O ex-governador do Rio de Janeiro Cláudio Castro (PL) confirmou, nesta quinta-feira (28/5), que desistiu de disputar uma vaga no Senado nas eleições deste ano. Em um vídeo nas redes sociais, Castro classificou a decisão como a “mais difícil” de sua vida.
Lançada em fevereiro, a pré-candidatura se tornou insustentável após o político ser declarado inelegível e virar alvo de duas operações da Polícia Federal em menos de 15 dias. Castro já havia comunicado a desistência aos comandos nacional e estadual do PL, que já esperavam o recuo.
A decisão de deixar a corrida ao Senado foi tomada pelo ex-governador depois de ele ser investigado pela PF em inquéritos relacionados a supostas fraudes envolvendo o Banco Master e a Refit, antiga Refinaria de Manguinhos. O ex-governador chegou a ser alvo de mandados de busca e apreensão.

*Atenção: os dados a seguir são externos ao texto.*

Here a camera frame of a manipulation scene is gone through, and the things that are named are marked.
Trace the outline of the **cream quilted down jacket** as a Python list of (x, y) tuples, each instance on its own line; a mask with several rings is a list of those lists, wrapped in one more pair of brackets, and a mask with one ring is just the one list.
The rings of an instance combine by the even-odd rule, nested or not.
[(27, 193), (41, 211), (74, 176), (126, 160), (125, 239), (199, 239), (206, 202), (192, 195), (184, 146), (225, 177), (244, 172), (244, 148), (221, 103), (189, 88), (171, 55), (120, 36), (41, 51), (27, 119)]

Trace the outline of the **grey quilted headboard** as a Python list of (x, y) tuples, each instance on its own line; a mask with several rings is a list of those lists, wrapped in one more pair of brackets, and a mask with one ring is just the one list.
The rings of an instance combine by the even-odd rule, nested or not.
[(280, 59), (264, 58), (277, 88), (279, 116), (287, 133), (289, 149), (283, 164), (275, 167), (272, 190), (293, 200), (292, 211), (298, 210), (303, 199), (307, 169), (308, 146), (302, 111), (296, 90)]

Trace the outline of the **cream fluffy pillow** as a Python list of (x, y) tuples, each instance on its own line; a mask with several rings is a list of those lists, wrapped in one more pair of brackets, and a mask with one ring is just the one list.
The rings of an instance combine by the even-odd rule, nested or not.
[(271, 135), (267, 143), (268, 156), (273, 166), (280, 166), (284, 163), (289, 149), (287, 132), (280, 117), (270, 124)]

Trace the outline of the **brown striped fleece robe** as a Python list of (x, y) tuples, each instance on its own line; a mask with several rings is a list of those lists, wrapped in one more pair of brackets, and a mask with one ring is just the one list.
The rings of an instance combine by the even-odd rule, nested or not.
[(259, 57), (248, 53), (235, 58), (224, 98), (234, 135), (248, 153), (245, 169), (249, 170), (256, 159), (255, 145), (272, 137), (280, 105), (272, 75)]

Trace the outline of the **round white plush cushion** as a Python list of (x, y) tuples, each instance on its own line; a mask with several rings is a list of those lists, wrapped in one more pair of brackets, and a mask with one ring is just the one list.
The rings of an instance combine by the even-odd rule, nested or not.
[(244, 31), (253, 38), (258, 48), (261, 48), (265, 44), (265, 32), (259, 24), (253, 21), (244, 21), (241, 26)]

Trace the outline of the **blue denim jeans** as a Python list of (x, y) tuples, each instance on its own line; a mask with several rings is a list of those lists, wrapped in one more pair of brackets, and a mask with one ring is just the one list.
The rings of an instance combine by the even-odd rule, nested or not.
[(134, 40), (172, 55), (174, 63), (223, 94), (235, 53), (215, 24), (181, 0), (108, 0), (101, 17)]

Cláudio Castro afirmou que desistiu da disputa para “focar completamente” sua defesa nos dois casos. Sem mencionar os detalhes das investigações, o ex-governador disse não ter a “menor dúvida” da “lisura” de seu atos à frente do governo fluminense.
“Rezando muito, conversando muito, ouvindo muito, partilhando com minha família, amigos e pessoas que me acompanham, eu resolvi tomar a decisão mais difícil da minha vida. Jamais fugi de briga alguma, mas também tenho que entender que momento a gente vive, como são as coisas e em que momento elas estão na vida. Então, resolvi retirar a minha candidatura ao Senado Federal. Resolvi tirá-la para que eu possa focar completamente a minha defesa”, declarou.
“Sou advogado, já analisei, sobretudo esses dois processos, e não tenho dúvida de que a verdade será esclarecida. Mas, para isso, preciso de tempo. Preciso cuidar dos meus filhos, da minha casa, da minha esposa, das pessoas que eu amo. Não tenho a menor dúvida da lisura dos atos”, acrescentou o ex-governador (veja a íntegra no vídeo abaixo).
Nos bastidores, a candidatura de Castro já era tratada como “inviável”, e o ex-governador passou a ser visto por correligionários como uma espécie de “âncora” para a chapa do partido no Rio. Ele já vinha, inclusive, sendo deixado de lado em agendas públicas.